ENTRIES SHOWN:
++++++++++++++++++++

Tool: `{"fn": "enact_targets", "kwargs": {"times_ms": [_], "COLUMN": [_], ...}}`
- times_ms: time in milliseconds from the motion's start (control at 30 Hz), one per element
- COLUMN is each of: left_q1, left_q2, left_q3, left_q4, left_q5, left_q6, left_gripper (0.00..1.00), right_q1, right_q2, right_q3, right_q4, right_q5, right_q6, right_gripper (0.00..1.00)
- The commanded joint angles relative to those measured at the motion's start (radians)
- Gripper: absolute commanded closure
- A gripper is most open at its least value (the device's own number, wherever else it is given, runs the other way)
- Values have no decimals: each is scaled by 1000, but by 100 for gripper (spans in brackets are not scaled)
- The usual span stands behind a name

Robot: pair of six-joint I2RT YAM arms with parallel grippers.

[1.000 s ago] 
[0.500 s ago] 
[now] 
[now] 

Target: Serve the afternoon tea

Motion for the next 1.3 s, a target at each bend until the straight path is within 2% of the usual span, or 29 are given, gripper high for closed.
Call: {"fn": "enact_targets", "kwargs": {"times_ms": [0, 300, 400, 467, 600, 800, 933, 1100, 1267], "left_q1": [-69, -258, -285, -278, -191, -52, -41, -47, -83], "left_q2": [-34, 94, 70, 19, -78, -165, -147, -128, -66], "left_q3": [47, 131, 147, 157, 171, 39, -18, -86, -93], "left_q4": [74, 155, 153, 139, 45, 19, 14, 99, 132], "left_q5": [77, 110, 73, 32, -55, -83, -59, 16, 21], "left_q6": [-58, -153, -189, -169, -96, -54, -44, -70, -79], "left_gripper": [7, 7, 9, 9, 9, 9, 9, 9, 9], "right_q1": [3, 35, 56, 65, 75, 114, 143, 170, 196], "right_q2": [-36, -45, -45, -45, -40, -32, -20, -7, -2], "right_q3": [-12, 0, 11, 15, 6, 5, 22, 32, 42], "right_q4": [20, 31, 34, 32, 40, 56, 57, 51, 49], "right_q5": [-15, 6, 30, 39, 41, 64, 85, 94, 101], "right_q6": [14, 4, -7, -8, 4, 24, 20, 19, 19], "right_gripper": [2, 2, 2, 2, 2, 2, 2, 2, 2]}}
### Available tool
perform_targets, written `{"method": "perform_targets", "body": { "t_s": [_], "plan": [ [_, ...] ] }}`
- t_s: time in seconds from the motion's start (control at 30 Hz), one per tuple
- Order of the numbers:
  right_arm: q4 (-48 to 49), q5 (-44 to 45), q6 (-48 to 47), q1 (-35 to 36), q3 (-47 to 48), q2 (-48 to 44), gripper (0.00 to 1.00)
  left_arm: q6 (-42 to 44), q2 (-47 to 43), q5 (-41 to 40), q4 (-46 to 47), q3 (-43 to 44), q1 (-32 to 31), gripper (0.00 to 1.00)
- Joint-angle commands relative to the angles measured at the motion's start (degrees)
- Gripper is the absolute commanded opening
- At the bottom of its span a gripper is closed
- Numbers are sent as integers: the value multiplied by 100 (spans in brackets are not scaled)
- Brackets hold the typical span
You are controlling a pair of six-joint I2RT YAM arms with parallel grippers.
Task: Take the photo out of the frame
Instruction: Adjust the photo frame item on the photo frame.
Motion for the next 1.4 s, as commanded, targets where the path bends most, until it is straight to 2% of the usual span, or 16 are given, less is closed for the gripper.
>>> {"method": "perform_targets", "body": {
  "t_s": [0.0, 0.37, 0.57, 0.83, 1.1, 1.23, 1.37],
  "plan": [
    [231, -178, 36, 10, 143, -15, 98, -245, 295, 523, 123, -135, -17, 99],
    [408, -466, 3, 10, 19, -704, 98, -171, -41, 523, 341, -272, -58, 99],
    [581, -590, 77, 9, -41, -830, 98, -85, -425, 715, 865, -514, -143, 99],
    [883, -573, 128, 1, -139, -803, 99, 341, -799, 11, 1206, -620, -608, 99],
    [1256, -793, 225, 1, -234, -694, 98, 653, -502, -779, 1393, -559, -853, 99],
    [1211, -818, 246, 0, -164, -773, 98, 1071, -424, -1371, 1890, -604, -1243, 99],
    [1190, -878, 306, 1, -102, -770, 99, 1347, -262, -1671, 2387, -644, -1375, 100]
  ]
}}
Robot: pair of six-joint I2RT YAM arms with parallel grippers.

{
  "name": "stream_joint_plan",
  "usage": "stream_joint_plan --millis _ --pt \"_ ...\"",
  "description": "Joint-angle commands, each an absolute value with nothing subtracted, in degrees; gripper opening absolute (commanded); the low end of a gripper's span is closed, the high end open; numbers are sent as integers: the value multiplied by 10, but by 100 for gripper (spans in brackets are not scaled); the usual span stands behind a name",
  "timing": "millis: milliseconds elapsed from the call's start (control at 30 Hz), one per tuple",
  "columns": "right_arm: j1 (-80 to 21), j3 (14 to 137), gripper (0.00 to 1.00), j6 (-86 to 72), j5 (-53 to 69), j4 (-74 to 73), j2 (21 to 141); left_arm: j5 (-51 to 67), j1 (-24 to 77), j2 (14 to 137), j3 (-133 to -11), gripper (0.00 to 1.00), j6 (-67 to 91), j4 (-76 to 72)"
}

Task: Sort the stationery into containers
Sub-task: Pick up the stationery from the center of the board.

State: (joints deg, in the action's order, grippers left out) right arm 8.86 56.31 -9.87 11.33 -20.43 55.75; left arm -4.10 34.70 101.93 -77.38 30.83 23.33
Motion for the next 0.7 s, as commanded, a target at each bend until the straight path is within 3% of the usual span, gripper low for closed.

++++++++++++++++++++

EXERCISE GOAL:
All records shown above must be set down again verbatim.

SOLUTION TO THE PROBLEM:
Tool: `{"fn": "enact_targets", "kwargs": {"times_ms": [_], "COLUMN": [_], ...}}`
- times_ms: time in milliseconds from the motion's start (control at 30 Hz), one per element
- COLUMN is each of: left_q1, left_q2, left_q3, left_q4, left_q5, left_q6, left_gripper (0.00..1.00), right_q1, right_q2, right_q3, right_q4, right_q5, right_q6, right_gripper (0.00..1.00)
- The commanded joint angles relative to those measured at the motion's start (radians)
- Gripper: absolute commanded closure
- A gripper is most open at its least value (the device's own number, wherever else it is given, runs the other way)
- Values have no decimals: each is scaled by 1000, but by 100 for gripper (spans in brackets are not scaled)
- The usual span stands behind a name

Robot: pair of six-joint I2RT YAM arms with parallel grippers.

[1.000 s ago] 
[0.500 s ago] 
[now] 
[now] 

Target: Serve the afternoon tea

Motion for the next 1.3 s, a target at each bend until the straight path is within 2% of the usual span, or 29 are given, gripper high for closed.
Call: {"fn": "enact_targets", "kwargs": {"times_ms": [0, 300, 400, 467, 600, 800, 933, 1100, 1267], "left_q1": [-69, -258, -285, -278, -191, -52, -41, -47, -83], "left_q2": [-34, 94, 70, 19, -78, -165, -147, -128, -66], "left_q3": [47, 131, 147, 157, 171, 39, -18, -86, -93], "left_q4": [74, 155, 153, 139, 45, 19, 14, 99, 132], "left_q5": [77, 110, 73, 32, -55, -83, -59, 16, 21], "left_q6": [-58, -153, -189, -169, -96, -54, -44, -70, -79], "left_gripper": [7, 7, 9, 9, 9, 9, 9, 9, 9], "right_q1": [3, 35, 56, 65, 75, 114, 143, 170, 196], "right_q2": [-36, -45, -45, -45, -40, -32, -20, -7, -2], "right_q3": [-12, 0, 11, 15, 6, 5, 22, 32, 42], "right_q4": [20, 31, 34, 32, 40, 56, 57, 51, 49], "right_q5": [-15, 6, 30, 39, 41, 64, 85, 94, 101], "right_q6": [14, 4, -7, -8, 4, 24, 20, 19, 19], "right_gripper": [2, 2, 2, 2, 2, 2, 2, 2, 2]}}
### Available tool
perform_targets, written `{"method": "perform_targets", "body": { "t_s": [_], "plan": [ [_, ...] ] }}`
- t_s: time in seconds from the motion's start (control at 30 Hz), one per tuple
- Order of the numbers:
  right_arm: q4 (-48 to 49), q5 (-44 to 45), q6 (-48 to 47), q1 (-35 to 36), q3 (-47 to 48), q2 (-48 to 44), gripper (0.00 to 1.00)
  left_arm: q6 (-42 to 44), q2 (-47 to 43), q5 (-41 to 40), q4 (-46 to 47), q3 (-43 to 44), q1 (-32 to 31), gripper (0.00 to 1.00)
- Joint-angle commands relative to the angles measured at the motion's start (degrees)
- Gripper is the absolute commanded opening
- At the bottom of its span a gripper is closed
- Numbers are sent as integers: the value multiplied by 100 (spans in brackets are not scaled)
- Brackets hold the typical span
You are controlling a pair of six-joint I2RT YAM arms with parallel grippers.
Task: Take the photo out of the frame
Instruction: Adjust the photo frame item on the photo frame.
Motion for the next 1.4 s, as commanded, targets where the path bends most, until it is straight to 2% of the usual span, or 16 are given, less is closed for the gripper.
>>> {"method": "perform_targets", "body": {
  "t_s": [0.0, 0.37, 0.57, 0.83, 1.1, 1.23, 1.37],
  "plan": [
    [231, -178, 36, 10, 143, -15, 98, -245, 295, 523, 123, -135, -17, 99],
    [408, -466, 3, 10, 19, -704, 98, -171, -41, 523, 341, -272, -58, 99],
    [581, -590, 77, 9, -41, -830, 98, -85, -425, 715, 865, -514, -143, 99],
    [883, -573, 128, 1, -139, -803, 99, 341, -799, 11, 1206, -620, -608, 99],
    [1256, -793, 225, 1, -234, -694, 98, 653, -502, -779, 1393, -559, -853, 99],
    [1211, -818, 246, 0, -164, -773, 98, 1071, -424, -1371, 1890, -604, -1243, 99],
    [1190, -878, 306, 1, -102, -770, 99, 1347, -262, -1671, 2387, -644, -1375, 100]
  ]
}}
Robot: pair of six-joint I2RT YAM arms with parallel grippers.

{
  "name": "stream_joint_plan",
  "usage": "stream_joint_plan --millis _ --pt \"_ ...\"",
  "description": "Joint-angle commands, each an absolute value with nothing subtracted, in degrees; gripper opening absolute (commanded); the low end of a gripper's span is closed, the high end open; numbers are sent as integers: the value multiplied by 10, but by 100 for gripper (spans in brackets are not scaled); the usual span stands behind a name",
  "timing": "millis: milliseconds elapsed from the call's start (control at 30 Hz), one per tuple",
  "columns": "right_arm: j1 (-80 to 21), j3 (14 to 137), gripper (0.00 to 1.00), j6 (-86 to 72), j5 (-53 to 69), j4 (-74 to 73), j2 (21 to 141); left_arm: j5 (-51 to 67), j1 (-24 to 77), j2 (14 to 137), j3 (-133 to -11), gripper (0.00 to 1.00), j6 (-67 to 91), j4 (-76 to 72)"
}

Task: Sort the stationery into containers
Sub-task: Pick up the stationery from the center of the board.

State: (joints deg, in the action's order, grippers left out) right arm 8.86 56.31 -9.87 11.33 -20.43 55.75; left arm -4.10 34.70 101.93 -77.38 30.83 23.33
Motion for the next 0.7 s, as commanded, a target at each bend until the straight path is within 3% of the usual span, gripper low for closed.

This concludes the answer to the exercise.